■ Exercise instructions:
For the entries that follow, restate word for word the line containing "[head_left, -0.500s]", the line containing "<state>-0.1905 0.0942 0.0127", and every line that lies between them.

Dataset entries:

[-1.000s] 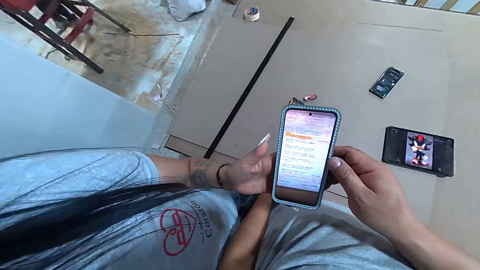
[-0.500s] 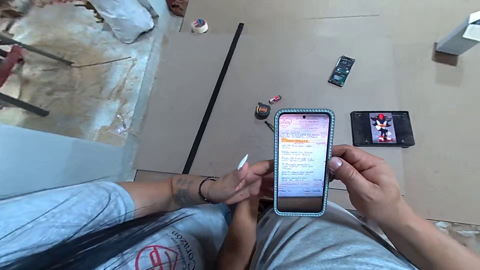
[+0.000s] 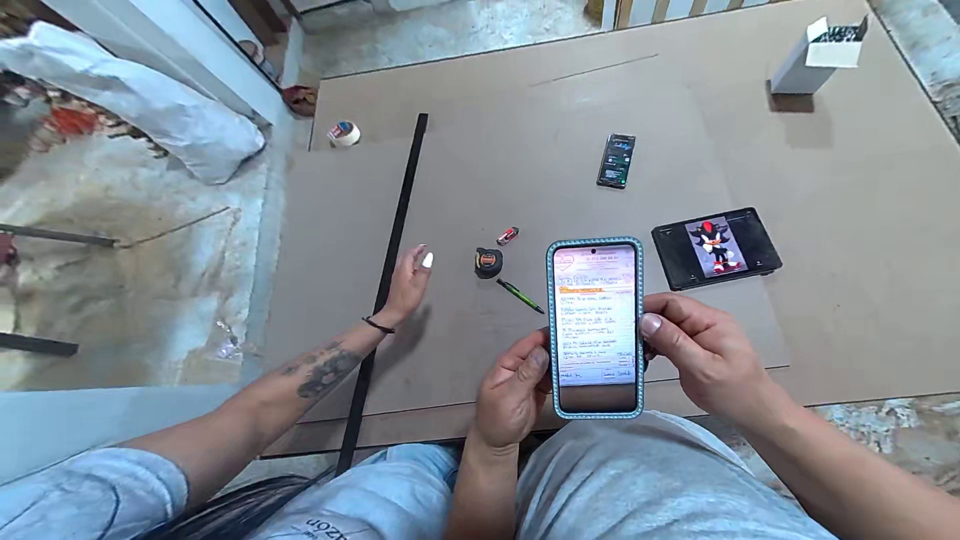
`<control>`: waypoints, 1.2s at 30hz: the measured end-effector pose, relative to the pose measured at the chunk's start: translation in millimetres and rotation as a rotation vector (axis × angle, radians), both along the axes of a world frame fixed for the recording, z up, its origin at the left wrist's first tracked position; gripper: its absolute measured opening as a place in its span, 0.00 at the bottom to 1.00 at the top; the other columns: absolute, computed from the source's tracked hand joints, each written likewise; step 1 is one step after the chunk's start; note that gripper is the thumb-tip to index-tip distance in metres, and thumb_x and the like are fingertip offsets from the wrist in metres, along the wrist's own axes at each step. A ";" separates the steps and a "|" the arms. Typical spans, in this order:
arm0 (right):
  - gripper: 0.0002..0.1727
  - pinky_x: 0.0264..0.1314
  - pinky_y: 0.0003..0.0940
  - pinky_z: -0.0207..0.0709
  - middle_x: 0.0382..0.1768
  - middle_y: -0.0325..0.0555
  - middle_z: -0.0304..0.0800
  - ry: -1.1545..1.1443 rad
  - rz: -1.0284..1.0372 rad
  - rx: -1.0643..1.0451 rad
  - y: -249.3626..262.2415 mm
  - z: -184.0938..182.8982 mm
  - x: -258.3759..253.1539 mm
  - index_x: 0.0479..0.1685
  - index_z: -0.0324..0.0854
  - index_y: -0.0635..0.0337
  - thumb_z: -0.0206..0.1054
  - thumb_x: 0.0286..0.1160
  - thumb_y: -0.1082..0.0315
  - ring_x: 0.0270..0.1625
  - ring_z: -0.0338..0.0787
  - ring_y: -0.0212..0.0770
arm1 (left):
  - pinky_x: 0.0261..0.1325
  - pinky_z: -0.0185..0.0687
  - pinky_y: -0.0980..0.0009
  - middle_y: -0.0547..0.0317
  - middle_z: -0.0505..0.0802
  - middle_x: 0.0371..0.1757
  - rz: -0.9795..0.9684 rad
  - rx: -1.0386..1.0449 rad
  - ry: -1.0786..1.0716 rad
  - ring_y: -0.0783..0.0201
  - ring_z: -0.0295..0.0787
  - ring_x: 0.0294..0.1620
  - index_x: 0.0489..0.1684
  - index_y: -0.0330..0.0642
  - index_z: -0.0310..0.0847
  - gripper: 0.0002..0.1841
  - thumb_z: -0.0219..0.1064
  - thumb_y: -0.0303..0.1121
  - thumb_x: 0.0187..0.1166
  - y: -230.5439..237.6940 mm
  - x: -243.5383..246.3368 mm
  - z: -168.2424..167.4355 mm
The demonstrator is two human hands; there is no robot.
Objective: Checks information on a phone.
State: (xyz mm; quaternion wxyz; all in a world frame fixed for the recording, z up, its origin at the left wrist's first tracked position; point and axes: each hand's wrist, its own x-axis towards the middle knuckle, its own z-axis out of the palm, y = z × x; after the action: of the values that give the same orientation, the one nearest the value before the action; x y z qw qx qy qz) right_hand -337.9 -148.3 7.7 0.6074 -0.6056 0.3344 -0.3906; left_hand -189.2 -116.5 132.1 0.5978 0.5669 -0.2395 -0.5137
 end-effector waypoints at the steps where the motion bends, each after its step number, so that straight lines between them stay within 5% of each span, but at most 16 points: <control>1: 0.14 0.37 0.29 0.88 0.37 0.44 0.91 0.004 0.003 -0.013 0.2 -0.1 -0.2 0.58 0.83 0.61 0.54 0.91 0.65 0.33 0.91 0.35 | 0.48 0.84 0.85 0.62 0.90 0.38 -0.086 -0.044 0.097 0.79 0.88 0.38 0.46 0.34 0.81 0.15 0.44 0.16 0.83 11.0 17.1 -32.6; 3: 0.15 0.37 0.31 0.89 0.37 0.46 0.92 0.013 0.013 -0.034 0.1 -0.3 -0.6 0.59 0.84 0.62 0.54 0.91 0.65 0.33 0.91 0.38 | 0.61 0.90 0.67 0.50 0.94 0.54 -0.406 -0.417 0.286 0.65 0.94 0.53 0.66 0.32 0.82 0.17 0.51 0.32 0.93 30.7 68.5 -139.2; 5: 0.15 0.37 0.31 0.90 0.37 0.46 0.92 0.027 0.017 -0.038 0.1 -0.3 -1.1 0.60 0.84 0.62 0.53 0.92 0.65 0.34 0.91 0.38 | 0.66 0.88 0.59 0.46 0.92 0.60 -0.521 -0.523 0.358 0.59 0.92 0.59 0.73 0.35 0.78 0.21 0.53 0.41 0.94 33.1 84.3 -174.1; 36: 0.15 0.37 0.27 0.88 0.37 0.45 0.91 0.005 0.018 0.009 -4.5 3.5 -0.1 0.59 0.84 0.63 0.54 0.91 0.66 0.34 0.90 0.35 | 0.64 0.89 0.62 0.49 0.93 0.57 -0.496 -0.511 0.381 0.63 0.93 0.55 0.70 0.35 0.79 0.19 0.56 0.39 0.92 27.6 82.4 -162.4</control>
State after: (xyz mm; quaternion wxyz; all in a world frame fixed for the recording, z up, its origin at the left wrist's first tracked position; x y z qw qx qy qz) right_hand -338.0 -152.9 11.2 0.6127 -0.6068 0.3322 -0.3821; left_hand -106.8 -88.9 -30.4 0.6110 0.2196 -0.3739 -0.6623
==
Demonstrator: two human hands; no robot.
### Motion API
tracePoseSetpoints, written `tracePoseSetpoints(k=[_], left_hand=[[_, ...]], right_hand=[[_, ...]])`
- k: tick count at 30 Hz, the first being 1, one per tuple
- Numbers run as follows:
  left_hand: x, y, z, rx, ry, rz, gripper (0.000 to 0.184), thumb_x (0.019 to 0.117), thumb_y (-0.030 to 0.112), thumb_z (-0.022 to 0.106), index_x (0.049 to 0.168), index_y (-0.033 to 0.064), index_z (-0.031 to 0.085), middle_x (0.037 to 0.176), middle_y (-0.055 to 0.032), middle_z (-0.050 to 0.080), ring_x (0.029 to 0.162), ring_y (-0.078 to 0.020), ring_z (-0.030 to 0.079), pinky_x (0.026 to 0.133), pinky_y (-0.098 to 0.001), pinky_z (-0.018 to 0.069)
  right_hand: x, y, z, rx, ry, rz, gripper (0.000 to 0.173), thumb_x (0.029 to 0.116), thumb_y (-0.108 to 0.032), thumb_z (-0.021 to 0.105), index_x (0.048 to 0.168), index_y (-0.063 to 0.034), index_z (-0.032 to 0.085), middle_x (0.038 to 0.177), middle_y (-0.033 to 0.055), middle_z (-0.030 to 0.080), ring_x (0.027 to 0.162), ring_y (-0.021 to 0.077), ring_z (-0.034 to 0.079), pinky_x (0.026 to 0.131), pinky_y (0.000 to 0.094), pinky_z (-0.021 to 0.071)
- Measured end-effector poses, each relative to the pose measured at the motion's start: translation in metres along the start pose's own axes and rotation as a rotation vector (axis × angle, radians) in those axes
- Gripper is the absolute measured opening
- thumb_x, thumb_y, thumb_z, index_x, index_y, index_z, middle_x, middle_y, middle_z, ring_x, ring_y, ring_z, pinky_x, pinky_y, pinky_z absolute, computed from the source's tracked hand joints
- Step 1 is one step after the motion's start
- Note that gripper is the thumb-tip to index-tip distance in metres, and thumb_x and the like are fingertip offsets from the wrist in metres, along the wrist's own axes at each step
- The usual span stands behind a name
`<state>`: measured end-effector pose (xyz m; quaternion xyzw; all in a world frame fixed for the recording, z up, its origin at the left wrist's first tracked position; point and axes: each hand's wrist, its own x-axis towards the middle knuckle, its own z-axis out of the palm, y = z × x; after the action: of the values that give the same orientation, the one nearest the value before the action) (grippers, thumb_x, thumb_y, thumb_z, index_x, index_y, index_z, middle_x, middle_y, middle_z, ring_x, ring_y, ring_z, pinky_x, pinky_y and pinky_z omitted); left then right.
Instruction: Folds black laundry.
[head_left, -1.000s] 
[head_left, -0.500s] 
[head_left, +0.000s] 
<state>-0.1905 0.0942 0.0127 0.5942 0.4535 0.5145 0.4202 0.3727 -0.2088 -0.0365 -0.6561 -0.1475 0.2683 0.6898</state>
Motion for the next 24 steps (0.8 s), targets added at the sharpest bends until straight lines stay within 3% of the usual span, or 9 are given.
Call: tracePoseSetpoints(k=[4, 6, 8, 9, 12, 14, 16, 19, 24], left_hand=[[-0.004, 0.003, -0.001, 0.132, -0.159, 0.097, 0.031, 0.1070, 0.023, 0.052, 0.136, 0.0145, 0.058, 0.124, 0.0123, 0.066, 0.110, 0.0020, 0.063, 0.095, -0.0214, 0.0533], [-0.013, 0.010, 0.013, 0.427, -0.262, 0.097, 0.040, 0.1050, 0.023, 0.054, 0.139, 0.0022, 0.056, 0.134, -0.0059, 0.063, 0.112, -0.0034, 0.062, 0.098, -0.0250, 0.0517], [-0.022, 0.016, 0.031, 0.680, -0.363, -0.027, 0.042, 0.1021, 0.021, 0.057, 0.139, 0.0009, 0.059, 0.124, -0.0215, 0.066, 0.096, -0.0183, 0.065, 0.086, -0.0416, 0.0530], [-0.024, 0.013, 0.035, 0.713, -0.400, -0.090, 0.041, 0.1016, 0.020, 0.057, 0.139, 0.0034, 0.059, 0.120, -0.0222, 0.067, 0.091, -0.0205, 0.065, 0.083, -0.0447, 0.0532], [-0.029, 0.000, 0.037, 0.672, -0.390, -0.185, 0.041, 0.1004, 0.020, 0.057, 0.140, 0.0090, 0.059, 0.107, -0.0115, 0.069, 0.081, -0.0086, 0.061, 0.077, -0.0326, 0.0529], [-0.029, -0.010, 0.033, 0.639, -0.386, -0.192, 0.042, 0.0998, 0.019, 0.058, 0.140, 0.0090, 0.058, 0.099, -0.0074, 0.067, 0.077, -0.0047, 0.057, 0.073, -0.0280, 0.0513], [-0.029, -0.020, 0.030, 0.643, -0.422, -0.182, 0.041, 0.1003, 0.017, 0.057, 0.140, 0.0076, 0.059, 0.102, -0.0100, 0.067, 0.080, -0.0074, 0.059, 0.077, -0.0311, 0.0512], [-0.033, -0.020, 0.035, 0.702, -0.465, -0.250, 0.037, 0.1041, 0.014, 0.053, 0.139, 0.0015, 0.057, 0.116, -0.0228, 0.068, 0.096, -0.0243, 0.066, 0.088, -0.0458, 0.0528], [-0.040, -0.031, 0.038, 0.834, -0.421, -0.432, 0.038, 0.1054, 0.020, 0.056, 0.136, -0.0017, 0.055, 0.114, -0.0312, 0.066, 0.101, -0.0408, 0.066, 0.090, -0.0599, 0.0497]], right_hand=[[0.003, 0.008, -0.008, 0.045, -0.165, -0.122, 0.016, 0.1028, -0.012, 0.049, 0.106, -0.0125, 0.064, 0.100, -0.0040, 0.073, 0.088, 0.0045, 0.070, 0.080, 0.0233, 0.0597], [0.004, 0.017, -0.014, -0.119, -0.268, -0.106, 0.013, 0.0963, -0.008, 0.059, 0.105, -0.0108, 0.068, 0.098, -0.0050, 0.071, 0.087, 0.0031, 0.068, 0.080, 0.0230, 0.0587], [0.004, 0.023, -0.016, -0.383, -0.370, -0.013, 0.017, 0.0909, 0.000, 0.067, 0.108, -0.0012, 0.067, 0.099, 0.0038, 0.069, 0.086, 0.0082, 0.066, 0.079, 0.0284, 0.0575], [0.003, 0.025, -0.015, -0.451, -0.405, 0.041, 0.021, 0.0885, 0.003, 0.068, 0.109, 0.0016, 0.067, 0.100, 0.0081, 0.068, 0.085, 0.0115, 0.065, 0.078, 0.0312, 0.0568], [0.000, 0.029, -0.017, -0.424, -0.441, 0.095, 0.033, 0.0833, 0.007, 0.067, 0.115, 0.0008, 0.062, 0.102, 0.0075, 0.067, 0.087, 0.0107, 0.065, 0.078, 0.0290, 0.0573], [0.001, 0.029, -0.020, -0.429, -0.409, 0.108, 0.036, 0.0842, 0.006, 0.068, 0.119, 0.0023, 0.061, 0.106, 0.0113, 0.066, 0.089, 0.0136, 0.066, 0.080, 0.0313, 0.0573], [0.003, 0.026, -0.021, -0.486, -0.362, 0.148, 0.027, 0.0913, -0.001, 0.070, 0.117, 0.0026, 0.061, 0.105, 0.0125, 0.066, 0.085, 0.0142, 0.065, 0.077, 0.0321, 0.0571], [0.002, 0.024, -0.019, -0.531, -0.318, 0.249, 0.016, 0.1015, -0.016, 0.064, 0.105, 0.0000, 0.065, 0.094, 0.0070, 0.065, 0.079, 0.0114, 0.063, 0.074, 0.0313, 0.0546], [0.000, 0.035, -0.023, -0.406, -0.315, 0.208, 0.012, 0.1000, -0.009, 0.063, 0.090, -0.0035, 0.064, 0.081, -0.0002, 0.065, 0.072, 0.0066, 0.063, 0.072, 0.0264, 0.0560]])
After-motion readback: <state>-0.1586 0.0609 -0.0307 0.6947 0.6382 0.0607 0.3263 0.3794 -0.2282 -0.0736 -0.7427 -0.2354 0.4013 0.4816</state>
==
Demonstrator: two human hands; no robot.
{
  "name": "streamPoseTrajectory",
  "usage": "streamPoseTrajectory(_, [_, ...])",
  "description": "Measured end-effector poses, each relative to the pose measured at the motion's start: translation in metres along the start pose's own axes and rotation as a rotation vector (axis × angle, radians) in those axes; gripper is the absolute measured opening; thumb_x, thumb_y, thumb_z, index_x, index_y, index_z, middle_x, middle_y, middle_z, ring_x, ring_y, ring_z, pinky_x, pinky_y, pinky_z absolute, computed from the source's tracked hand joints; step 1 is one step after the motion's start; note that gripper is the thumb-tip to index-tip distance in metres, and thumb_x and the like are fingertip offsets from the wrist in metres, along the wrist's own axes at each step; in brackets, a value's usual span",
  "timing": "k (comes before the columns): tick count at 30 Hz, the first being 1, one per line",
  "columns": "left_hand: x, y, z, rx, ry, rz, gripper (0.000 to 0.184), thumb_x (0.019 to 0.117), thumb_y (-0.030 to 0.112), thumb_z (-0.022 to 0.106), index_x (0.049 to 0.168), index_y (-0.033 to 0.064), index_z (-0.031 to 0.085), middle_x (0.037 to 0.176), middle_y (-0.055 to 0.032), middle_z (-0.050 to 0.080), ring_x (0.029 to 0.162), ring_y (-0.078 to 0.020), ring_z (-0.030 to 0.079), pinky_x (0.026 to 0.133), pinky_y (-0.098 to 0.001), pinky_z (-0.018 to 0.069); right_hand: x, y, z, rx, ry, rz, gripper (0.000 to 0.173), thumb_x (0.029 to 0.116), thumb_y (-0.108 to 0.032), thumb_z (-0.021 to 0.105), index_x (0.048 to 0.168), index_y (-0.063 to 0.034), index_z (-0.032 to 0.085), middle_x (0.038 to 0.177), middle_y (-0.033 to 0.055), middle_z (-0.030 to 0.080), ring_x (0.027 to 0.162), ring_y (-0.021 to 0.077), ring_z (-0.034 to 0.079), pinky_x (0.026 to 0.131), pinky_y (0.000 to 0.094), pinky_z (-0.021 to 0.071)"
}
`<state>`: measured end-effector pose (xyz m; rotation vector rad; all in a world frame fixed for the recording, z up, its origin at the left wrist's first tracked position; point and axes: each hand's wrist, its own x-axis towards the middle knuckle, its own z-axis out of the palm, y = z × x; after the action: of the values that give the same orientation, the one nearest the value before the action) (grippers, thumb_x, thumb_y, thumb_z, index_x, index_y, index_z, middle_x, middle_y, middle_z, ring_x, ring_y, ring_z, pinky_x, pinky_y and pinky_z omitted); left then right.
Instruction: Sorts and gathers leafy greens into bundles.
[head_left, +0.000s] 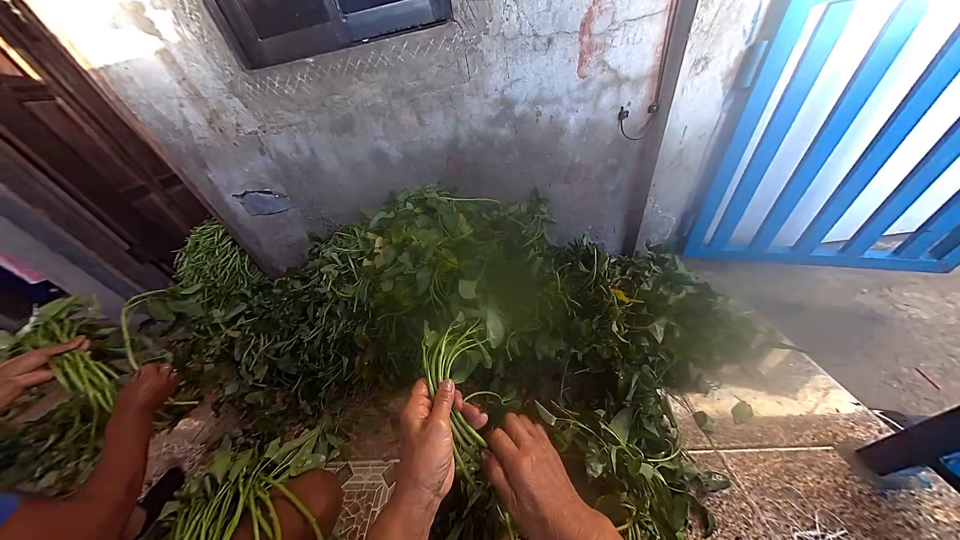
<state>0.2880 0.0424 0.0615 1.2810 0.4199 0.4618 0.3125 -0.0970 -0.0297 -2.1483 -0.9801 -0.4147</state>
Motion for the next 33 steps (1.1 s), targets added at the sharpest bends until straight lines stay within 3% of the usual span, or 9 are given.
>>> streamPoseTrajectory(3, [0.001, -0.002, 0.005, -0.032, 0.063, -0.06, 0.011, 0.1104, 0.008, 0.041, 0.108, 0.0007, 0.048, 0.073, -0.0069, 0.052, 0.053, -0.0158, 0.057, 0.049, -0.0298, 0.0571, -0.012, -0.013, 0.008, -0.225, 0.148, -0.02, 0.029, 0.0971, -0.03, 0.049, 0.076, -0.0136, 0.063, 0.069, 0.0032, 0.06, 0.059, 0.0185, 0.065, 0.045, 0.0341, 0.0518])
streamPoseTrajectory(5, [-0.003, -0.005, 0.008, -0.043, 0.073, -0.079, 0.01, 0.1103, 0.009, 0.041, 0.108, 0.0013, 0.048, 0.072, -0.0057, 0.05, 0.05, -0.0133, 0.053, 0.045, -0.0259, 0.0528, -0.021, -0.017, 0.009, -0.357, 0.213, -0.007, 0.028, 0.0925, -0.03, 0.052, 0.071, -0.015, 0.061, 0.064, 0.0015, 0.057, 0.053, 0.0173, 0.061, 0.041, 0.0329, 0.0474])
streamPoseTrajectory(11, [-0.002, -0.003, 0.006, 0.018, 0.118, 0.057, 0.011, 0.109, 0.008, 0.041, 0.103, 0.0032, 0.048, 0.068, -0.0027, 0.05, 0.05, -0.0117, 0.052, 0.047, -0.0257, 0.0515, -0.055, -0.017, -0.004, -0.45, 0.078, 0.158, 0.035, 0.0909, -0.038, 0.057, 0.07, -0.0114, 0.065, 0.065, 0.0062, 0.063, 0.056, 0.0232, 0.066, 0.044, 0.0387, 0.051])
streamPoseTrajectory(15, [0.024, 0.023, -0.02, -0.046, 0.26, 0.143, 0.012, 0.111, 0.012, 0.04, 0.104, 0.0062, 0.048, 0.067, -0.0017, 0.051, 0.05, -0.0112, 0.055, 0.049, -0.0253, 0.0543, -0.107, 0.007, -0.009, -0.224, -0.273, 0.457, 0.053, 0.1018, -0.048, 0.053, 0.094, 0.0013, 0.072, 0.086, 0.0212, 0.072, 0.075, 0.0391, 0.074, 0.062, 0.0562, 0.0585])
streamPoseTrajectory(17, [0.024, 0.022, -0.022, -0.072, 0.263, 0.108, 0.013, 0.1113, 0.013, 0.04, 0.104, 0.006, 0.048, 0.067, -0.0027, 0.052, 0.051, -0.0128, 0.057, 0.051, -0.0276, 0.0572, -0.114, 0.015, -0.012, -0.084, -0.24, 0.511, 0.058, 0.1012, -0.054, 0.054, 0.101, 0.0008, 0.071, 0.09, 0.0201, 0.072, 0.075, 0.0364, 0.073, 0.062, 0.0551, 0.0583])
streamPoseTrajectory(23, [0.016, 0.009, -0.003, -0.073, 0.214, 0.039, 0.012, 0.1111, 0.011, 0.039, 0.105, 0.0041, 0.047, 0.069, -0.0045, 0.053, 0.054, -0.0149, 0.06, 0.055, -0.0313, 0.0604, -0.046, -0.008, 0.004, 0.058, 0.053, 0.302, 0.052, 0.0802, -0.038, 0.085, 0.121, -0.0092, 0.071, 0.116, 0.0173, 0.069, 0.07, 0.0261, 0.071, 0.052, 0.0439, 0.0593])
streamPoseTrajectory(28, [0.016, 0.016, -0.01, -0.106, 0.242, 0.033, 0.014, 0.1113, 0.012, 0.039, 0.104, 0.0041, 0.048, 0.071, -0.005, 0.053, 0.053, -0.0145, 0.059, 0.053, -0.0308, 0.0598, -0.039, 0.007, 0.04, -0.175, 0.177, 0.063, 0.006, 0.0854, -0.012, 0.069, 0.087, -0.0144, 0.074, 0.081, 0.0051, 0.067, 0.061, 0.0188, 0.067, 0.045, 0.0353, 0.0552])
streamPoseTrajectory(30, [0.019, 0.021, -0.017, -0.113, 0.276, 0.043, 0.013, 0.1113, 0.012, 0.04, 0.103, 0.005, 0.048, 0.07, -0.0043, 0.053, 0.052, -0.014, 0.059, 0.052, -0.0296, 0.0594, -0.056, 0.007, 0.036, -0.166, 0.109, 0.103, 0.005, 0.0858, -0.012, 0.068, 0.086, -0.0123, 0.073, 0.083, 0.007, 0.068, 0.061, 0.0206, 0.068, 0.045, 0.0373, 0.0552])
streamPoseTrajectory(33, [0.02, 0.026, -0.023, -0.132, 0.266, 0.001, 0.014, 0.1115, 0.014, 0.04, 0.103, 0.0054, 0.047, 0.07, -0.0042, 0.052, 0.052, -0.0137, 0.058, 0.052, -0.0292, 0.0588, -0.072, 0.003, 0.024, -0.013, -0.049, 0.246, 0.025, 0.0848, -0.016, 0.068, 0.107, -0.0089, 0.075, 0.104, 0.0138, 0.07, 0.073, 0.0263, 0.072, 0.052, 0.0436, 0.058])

■ The answer:
[head_left, -0.500s] 
[head_left, +0.000s] 
<state>-0.1905 0.0942 0.0127 0.5942 0.4535 0.5145 0.4202 0.3727 -0.2088 -0.0365 -0.6561 -0.1475 0.2683 0.6898</state>

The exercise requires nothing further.